The irony of the whole thing strikes him as he pulls his coat more tightly around himself. He thinks of her, but mostly he thinks that honestly, this operation might be futile. He thinks that Dumbledore may have been wrong. He thinks he should probably go back. It's a sudden realisation.

And it's all very alarming.

Alarming is the way she clings to him. She was never one to cling.

"You're a prat," she tells him breathlessly, "You are such a prat." And he kisses her and kisses her and backs her up against the door and kisses her, because yes, he is, he is an absolute bastard and he doesn't know what else to say.

Her hair is brown and she looks awful, and he knows from the way she swallows as her hands run across his prominent ribs that he must look the same. He buries his face in her shoulder, and when her fingers find the vicious gash at his collarbone and the scars that streak up his neck, she makes a sound in the back of her throat and he wonders for the thousandth time tonight if he is doing the right thing.

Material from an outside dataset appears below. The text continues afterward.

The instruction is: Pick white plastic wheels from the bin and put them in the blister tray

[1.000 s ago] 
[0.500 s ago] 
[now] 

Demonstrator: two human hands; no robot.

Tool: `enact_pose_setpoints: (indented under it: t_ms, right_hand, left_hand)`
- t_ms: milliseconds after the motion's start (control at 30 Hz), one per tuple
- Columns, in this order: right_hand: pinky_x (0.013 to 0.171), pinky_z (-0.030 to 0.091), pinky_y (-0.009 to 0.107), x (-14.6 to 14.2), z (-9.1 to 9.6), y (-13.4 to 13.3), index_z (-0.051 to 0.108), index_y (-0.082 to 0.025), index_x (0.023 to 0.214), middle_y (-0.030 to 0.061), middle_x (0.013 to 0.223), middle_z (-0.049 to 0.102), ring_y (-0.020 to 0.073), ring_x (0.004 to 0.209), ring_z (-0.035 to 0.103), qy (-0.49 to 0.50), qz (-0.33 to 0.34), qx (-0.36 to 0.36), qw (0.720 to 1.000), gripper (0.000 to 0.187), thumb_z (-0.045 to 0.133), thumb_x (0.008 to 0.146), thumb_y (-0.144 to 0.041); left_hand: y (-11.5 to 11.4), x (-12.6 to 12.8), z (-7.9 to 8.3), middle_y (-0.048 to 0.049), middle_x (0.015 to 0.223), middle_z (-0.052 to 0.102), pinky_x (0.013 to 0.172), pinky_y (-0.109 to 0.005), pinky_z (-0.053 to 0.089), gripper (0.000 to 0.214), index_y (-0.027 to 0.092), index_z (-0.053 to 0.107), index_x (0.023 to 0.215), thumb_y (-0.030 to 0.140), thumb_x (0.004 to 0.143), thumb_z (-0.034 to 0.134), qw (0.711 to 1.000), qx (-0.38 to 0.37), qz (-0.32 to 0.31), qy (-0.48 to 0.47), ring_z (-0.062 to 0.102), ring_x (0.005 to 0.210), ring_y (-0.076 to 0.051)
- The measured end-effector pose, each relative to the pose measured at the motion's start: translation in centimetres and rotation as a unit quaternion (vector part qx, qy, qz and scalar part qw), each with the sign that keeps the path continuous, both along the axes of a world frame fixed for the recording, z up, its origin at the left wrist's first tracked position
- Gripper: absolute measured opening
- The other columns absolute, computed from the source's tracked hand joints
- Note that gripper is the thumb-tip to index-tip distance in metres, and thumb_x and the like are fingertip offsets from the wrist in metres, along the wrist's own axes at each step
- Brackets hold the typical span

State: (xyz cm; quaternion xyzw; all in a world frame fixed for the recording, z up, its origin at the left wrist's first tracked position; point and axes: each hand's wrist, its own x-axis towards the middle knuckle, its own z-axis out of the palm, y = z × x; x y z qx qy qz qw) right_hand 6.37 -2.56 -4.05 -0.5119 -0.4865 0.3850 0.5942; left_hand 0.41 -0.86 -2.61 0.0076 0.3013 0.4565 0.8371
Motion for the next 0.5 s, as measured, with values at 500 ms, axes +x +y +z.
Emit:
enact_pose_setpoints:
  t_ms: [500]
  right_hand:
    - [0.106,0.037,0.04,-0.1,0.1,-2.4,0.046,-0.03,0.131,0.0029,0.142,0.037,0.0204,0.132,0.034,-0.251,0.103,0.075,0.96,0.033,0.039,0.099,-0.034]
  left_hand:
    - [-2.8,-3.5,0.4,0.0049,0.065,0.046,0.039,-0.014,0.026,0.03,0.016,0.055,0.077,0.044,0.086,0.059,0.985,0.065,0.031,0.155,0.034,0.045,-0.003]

Dumbledore would have been happier than anybody to think that there was a little more love in the world.

She had told him quite plainly — with a handful of his jumper and a hint of desperation in her voice and Merlin that was scary too — that if he didn't trust his own advice, the least he could do was take Dumbledore's. So he had kissed her. He is still kissing her. It's a good default, he thinks — kissing her.

They are down the hall and in her bedroom and falling onto her bed, and she is pulling at his jumper and he is scrabbling with her belt. And nothing is confusing or convoluted or painful and it is so disgustingly easy to just be that he wants to kick himself for making it anything but.

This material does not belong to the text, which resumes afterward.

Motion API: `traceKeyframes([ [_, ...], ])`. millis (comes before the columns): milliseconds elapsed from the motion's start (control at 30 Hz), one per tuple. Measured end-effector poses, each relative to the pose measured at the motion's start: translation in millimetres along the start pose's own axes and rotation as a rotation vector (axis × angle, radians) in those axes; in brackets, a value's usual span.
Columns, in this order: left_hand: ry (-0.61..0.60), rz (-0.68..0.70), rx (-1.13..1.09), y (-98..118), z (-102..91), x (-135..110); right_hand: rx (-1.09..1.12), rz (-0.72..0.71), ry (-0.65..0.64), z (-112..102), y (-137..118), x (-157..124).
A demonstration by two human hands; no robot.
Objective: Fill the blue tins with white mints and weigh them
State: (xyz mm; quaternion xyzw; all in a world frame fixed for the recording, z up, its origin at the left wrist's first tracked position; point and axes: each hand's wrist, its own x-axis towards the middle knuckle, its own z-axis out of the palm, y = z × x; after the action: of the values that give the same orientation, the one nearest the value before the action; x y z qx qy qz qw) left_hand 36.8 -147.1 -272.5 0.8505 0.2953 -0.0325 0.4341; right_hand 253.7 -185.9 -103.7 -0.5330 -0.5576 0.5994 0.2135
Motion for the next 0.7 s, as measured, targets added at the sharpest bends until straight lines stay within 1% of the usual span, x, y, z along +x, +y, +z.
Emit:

There are two places he has ever been okay, he thinks: at Hogwarts and with her. The decision is suddenly very easy.

And it's all very alarming.

Alarming is the way he hears himself say the words in the darkness, and the feeling that he knows he means them but damn it Remus what do you think you are doing. She's sitting cross-legged at the foot of the bed, and he wouldn't be able to see her expression even if he'd wanted to because it is so very, very dark in the bedroom, and outside the window and everywhere. So he stares at the ceiling and prepares himself with a sickeningly eager resolve to hear the derision in her "No", because this, if anything, will teach him to hope for the normality in life that he doesn't deserve.

Instead she pulls the socks off his feet and stretches herself over him and kisses him. And when he finally, finally is the one to pull back, she's smiling so wildly that he feels the heat of it radiate off his face.

"Yes," she says, and has to flick his nose because he is staring at her in something that shouldn't be shock and terror and astonishment and joy, but doesn't feel like anything else. The rest of his life hovers over him with that amazing bright hair that she has only managed, she says, to conjure up in the weeks he has been back. Because of him.

Now he has been saddled with that responsibility forever. He likes the way it feels in his chest.

And it is all so terrifically, deliciously, beautifully alarming.